Si el gobierno de Alberto fracasa, su renuncia traerá a Cristina, y si Cristina repite la política de Alberto y fracasa del mismo modo en que lo hizo Macri, con un cálculo inexacto de cómo terminar con la inflación, tener una moneda estable y alentar la inversión y el crecimiento, sólo tendrá la alternativa de una radicalización.
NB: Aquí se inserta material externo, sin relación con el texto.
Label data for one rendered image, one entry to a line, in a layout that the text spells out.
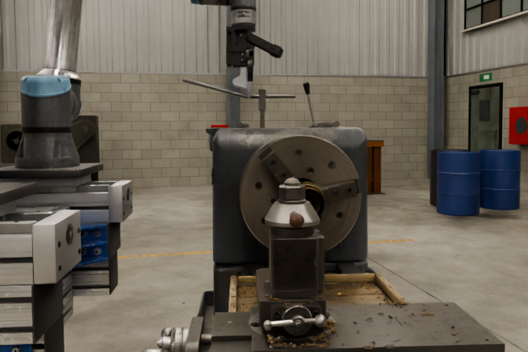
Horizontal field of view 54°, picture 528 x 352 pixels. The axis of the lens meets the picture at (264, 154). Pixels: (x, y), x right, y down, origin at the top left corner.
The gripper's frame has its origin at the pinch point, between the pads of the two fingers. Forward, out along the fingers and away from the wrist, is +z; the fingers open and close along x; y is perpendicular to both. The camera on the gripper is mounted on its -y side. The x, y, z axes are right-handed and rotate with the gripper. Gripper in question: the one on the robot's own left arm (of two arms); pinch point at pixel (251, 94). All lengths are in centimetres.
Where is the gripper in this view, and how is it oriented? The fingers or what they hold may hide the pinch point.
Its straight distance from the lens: 153.8
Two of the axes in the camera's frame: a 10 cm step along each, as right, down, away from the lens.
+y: -10.0, 0.0, -0.4
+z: 0.0, 10.0, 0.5
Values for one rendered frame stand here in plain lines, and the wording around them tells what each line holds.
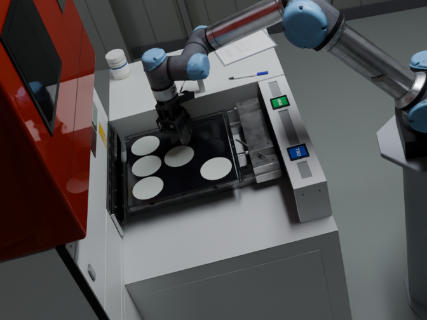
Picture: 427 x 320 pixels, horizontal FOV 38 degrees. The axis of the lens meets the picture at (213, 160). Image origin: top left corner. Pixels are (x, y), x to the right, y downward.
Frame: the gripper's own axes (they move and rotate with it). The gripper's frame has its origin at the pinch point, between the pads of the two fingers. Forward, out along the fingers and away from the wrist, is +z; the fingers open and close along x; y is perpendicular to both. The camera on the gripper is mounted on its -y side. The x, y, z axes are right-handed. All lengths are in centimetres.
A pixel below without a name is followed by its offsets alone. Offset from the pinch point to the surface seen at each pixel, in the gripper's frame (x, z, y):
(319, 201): 50, 3, 18
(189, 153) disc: 3.0, 1.2, 5.2
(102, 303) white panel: 10, -8, 69
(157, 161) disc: -6.6, 1.3, 10.0
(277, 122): 30.8, -4.7, -6.1
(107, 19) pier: -151, 54, -168
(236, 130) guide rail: 10.6, 7.6, -15.0
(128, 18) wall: -144, 61, -180
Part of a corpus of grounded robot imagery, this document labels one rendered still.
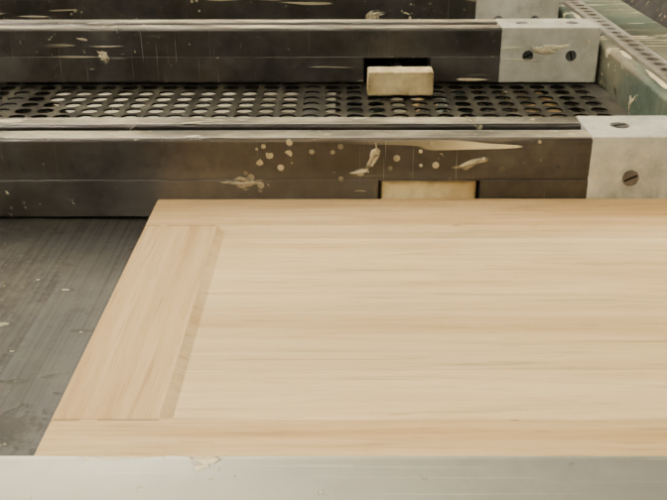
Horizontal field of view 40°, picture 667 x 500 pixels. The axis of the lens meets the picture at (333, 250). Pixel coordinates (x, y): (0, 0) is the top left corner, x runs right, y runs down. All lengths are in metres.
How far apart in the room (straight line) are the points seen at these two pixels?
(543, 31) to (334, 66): 0.27
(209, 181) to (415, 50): 0.50
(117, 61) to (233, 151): 0.49
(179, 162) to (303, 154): 0.10
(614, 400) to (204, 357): 0.23
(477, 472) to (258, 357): 0.18
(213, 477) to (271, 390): 0.11
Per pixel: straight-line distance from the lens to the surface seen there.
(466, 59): 1.21
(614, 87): 1.18
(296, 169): 0.76
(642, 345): 0.59
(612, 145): 0.78
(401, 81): 1.13
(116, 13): 1.46
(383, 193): 0.77
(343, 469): 0.42
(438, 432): 0.48
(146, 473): 0.43
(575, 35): 1.23
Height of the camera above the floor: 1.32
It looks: 12 degrees down
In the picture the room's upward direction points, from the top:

Armar al 30% de pobres que la siguen, siempre deseosos de un lugar donde sean incluidos y coman, hacer realidad las milicias populares que hoy mismo predica Evo Morales ahí no más, a un paso de la Plaza de Mayo, y ningún juez perseguirá a Cristina, y tampoco a sus hijos. La radicalización tiene siempre esas ventajas y allí están Cuba y Venezuela para probarlo y, también, como las grandes directoras de esta ya antigua orquesta continental, para ayudar en ese sentido. El pequeño detalle es que, para salvarse, Cristina Kirchner en ese caso, hará que la Argentina se pierda y que termine de hundirse.

¿Qué otra opción tiene la hoy silenciosa jefa del actual presidente? No sólo dejar hacer, sino buscar la vuelta ideológica para asegurar el éxito de un nuevo plan económico liberal en lo macro y kirchnerista en lo micro, aceptando la realidad de la macroeconomía y su necesidad de adecuarse a las reglas mundiales para obtener necesidad y crecimiento, y, en contrapunto,  volver a poner el acento en los intereses culturales del kirchnerismo. No serían aún los del peronismo, pero serían más tolerables para éste y permitirían, poco a poco, un deslizarse de todos hacia el buen sendero. Se terminarían, en el conjunto de la población, muchas de las teorías abismales que enfrentaron, sin una razón profunda y verdadera, a vastos sectores. Y, finalmente, se abriría la puerta cerrada por Duhalde en 2002, mal entreabierta por un Macri que no tuvo el coraje de abrirla del todo, y la Argentina regresaría, de la sorpresiva mano de un kirchnerismo resignificado y renovado, hacia la senda que nunca debió haber abandonado como la importante nación que es.

En más de un foro se le pide a Alberto Fernández que haga “la gran Menem”. No es a él a quien hay que pedirle sino a quién hoy tiene el poder político, su jefa Cristina, para que lo autorice y más aún, lo lidere en esa dirección, para que no quepan dudas. El destino personal de Cristina Kirchner hoy vale tanto como el de los argentinos y, en la mesa de póker de la política y los juzgados, todos lo saben.

¿Esa nueva sorpresa hará morir de rabia a más de uno que no se animó a cambiar del todo o a alguno que se renovó y después desistió? Seguramente, y como el alacrán, podrán picar a la rana, y ahogarnos a todos. Pero, tal vez, no lo hagan, con la lección por fin aprendida. Y entonces, quizá, paguemos sin protestar demasiado el precio moral y ético de la renovación antes que sufrir una mortífera e inevitable radicalización.